Problem details: Every line of the records below that has the word "stays" should be copied.
'''
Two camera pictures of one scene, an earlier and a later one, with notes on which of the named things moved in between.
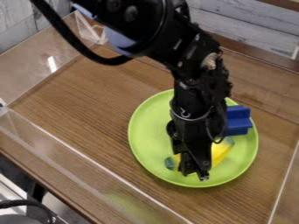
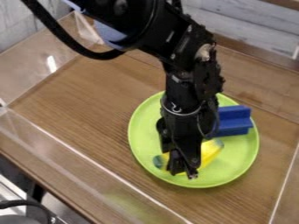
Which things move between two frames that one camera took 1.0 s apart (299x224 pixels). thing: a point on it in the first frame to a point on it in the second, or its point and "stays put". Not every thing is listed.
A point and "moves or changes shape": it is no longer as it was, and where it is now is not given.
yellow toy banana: x=221 y=149 moves or changes shape
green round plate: x=152 y=145 stays put
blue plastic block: x=238 y=120 stays put
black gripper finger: x=174 y=130 to x=165 y=135
'''
Written solution:
Which things move between two frames that one camera took 1.0 s apart (299x224 pixels). thing: a point on it in the first frame to a point on it in the second, or its point and "stays put". Not every thing is listed.
green round plate: x=152 y=145 stays put
blue plastic block: x=238 y=120 stays put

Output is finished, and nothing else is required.